> [Problem to work on] Only one portion of the data is to be written out: from the line bearing "Q: Spot the grey" through the line bearing "Q: Spot the white low". Write it exactly as it appears.
....
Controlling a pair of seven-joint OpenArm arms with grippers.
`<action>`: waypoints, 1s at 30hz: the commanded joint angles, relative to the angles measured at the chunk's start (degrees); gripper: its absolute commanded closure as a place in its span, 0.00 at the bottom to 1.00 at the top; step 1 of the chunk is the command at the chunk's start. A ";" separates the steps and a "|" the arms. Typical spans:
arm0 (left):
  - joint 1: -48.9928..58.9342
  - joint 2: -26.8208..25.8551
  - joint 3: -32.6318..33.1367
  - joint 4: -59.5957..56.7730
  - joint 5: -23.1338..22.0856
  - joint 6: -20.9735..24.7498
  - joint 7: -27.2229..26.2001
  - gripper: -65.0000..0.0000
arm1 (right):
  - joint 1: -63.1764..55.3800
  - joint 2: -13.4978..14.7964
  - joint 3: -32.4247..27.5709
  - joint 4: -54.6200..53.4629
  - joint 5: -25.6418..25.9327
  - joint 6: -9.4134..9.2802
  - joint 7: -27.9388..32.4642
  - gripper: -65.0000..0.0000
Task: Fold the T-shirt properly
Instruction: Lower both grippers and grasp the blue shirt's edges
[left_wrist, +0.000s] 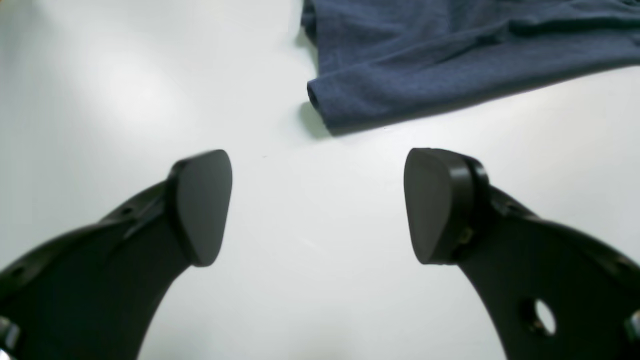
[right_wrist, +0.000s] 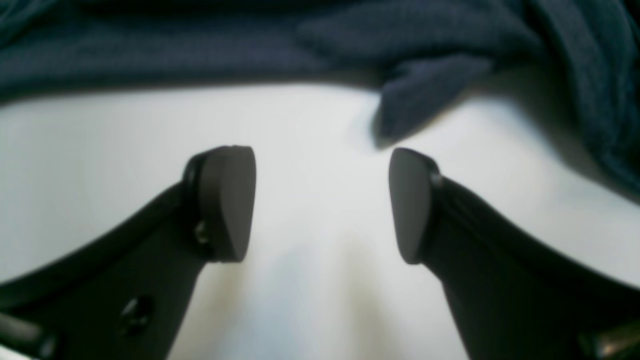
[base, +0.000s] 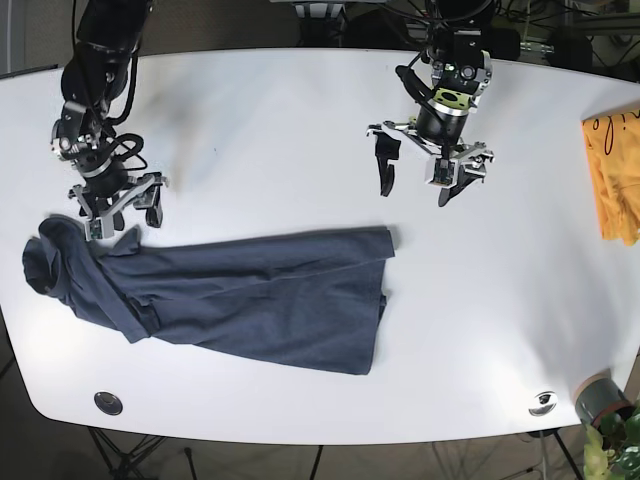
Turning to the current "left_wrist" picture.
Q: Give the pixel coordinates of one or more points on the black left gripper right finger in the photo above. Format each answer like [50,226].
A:
[551,291]

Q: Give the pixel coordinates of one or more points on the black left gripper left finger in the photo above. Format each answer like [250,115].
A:
[91,294]

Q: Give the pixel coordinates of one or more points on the navy blue T-shirt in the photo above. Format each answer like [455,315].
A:
[385,61]

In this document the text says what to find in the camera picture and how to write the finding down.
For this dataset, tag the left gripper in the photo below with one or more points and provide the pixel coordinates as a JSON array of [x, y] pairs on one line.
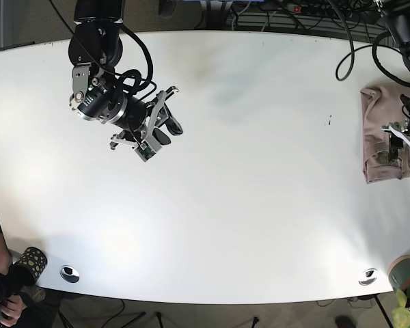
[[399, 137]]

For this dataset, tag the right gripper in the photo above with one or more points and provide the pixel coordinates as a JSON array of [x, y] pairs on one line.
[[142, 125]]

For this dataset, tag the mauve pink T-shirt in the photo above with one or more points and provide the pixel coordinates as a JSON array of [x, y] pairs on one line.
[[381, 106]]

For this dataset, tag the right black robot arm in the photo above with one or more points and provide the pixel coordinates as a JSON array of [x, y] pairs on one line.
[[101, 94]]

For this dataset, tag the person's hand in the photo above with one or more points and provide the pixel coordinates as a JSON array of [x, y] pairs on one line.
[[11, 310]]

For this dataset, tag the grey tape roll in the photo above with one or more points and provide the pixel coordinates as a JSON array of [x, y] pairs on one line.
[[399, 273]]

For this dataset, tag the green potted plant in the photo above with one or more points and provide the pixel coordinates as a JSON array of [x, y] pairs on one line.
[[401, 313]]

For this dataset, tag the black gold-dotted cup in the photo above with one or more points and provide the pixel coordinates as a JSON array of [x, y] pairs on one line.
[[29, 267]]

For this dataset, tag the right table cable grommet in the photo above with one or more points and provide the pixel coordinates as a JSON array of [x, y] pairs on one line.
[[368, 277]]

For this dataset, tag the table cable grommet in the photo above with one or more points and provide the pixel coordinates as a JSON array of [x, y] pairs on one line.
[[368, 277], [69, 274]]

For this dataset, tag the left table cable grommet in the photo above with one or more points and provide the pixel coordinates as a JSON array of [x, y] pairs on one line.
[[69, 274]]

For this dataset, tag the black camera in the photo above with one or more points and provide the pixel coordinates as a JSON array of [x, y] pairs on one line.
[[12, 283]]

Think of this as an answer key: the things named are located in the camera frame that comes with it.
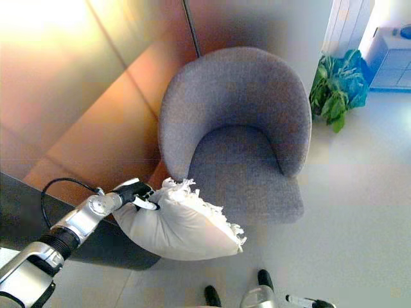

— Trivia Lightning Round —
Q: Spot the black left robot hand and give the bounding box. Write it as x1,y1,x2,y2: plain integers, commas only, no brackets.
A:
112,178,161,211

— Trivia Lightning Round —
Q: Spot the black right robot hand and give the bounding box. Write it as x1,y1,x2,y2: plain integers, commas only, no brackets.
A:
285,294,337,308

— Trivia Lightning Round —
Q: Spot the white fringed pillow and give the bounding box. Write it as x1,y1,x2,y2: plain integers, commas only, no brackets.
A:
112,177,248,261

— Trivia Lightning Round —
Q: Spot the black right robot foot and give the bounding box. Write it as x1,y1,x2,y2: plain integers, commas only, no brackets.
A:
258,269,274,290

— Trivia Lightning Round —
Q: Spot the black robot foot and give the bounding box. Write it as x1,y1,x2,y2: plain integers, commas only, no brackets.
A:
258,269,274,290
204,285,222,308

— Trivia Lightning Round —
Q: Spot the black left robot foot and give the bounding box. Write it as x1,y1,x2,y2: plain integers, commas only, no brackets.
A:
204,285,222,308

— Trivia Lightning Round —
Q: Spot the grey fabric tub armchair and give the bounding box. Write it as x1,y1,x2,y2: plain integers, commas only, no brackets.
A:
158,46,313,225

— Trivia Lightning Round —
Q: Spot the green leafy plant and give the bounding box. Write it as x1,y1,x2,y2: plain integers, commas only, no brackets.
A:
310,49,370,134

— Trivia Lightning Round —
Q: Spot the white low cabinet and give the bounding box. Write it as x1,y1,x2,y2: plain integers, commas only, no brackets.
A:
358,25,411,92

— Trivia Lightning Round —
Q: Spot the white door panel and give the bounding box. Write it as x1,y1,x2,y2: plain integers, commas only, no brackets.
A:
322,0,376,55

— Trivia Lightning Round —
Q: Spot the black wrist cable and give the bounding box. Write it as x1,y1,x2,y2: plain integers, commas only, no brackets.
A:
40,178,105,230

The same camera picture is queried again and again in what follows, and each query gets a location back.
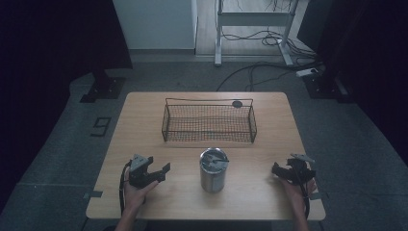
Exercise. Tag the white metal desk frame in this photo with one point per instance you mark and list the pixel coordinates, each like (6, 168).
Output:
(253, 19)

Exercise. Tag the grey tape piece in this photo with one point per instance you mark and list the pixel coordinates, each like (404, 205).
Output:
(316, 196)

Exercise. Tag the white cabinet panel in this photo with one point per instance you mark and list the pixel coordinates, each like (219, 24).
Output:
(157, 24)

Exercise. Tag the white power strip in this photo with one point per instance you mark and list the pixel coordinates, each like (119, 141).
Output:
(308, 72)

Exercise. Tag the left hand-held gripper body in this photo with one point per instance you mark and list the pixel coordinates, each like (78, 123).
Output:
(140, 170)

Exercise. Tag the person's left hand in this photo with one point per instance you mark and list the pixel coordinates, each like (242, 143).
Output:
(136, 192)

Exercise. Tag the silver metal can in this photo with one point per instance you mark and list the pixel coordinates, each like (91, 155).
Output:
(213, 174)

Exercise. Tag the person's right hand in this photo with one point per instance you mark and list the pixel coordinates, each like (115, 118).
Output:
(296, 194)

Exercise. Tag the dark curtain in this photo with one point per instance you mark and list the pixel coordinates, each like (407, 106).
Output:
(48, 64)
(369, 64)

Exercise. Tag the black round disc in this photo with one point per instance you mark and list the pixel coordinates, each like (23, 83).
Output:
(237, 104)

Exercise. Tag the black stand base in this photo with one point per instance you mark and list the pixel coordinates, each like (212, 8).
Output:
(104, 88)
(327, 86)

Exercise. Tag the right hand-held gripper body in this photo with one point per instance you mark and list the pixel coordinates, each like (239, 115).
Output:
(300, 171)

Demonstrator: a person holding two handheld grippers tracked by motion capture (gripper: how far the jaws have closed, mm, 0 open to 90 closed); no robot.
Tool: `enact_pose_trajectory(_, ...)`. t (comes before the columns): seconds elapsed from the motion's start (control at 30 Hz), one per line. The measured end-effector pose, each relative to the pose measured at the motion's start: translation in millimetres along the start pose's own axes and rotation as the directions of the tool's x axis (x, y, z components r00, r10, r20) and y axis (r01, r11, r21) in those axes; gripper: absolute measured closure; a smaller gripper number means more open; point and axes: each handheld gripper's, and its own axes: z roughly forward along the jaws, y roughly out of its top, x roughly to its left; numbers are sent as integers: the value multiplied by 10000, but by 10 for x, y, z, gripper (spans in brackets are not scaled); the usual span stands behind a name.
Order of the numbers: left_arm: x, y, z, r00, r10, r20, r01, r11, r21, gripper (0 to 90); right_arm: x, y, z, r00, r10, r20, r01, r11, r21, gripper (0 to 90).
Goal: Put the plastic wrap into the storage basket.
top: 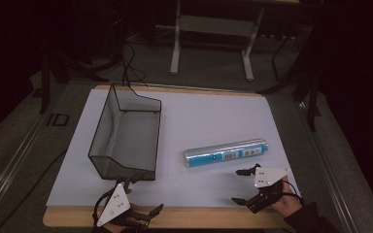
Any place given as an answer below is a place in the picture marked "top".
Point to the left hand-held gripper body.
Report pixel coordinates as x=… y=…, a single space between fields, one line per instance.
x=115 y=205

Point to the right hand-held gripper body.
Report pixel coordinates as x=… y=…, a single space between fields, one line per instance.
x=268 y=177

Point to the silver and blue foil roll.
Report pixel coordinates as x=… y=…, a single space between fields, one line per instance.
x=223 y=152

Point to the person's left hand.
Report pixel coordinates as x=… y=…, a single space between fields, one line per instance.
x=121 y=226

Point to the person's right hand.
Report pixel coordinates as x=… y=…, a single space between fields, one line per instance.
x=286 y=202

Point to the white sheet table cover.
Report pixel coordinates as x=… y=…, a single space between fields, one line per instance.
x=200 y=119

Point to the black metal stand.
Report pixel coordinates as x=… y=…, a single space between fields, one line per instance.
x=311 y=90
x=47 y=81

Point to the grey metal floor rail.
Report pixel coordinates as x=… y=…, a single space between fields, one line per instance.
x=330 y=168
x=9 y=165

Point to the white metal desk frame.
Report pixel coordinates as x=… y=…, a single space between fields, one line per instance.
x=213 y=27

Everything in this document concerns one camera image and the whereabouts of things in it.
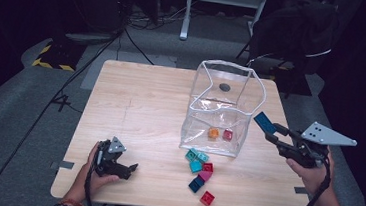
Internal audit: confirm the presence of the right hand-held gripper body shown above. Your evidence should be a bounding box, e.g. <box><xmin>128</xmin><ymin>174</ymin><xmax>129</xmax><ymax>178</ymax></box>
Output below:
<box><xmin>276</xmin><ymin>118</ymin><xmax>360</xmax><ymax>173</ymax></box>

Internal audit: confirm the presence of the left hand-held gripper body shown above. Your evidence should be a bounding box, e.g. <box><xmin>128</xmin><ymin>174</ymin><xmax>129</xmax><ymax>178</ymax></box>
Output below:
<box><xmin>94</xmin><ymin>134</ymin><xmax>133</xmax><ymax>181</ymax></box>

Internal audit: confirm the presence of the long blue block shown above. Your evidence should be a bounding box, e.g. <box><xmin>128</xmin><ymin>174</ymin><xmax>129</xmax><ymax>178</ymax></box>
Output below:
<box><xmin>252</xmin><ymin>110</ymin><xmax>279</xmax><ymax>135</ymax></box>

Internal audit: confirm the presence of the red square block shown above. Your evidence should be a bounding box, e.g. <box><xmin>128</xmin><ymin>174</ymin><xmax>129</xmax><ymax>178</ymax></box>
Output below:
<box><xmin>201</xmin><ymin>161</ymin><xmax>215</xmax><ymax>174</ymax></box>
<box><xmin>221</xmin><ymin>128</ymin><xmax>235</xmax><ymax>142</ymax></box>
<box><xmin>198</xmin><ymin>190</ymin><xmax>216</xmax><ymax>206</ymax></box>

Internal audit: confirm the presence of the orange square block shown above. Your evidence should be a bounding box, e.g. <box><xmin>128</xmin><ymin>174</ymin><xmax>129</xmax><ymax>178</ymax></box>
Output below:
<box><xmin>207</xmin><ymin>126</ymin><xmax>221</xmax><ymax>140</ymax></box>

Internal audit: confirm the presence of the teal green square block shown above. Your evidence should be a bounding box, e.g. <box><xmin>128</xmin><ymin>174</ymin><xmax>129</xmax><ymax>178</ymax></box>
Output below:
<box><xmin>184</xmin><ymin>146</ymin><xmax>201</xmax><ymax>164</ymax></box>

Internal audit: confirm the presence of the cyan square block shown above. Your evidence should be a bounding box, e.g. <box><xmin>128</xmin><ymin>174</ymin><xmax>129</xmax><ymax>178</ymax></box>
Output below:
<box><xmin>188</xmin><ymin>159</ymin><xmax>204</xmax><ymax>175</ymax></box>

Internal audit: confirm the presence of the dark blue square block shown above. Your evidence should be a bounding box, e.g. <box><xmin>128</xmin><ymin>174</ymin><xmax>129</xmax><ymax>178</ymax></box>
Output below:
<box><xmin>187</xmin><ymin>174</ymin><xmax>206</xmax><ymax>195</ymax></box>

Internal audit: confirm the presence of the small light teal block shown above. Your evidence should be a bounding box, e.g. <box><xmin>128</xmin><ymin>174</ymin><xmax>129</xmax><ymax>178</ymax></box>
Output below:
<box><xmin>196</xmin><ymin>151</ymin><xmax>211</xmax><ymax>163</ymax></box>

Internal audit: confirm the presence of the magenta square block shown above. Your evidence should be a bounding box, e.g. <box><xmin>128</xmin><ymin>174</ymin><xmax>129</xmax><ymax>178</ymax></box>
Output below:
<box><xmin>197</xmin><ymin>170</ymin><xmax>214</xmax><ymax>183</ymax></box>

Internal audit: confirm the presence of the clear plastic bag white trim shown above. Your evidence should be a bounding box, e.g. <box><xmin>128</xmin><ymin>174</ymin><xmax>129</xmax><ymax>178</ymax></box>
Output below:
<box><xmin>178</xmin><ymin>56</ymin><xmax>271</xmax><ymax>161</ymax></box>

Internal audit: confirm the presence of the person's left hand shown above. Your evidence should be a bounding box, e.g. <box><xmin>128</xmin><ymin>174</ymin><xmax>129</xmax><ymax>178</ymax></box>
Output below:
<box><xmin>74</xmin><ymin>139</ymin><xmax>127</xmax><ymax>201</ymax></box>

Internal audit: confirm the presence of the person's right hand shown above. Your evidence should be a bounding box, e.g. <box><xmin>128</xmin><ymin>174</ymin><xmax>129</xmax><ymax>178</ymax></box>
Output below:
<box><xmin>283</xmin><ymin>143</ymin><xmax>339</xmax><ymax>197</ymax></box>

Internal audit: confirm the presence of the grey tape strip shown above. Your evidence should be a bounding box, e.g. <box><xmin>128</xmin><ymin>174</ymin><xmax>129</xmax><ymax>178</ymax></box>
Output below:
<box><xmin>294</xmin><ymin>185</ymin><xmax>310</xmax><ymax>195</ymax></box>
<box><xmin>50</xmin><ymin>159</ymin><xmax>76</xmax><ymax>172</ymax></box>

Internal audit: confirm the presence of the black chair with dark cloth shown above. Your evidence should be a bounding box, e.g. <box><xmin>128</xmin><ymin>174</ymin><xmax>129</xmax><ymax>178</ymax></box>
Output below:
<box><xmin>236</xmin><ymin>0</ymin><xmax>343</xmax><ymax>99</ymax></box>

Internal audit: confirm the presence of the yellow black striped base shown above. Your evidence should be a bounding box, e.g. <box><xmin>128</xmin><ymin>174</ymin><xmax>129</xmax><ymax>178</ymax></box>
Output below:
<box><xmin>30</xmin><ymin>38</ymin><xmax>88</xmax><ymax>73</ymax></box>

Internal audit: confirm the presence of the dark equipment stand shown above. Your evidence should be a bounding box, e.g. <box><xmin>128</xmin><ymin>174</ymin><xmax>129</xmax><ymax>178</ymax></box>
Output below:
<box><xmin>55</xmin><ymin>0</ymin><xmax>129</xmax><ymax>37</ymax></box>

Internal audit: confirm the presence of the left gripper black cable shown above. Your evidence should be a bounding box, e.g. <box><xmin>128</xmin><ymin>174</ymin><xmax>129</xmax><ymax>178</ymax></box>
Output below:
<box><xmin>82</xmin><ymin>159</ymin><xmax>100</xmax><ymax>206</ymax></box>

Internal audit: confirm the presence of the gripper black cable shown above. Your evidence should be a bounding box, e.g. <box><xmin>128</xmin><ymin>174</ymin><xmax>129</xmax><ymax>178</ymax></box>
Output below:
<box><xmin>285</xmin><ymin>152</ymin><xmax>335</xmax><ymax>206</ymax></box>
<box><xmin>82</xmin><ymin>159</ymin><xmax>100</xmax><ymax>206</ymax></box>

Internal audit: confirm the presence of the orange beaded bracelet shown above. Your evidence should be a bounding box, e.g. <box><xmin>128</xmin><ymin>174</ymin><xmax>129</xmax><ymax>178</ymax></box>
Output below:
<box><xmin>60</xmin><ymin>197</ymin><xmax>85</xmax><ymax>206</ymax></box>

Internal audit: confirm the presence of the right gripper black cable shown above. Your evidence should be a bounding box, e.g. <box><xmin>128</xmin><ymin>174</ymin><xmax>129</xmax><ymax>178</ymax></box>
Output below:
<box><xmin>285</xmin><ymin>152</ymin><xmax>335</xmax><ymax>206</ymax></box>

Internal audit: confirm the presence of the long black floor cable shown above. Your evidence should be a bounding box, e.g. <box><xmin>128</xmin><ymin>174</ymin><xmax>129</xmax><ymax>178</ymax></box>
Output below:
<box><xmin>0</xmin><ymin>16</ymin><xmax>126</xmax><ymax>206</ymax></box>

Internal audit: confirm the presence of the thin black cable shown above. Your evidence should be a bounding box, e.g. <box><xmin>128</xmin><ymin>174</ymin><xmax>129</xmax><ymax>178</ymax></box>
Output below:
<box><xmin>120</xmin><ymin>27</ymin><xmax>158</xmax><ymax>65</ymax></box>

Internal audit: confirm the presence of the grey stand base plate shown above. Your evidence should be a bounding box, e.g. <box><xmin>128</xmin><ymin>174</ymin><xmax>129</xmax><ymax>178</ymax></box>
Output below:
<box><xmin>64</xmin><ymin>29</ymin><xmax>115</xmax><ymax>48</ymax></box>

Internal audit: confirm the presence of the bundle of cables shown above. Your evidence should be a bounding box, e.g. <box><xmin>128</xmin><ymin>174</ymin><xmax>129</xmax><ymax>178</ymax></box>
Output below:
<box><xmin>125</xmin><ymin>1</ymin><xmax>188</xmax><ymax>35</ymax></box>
....
> [Answer section]
Q: Spot the grey fabric tub armchair and give the bounding box. Write it as x1,y1,x2,y2: plain integers, commas only, no brackets.
A:
158,46,313,225

— Trivia Lightning Round —
Q: Spot the green leafy plant and give the bounding box. Write it as x1,y1,x2,y2: plain integers, commas only, no brackets.
A:
310,49,370,134

— Trivia Lightning Round —
Q: Spot the white low cabinet and give the bounding box. Write it as x1,y1,x2,y2: plain integers, commas only, no brackets.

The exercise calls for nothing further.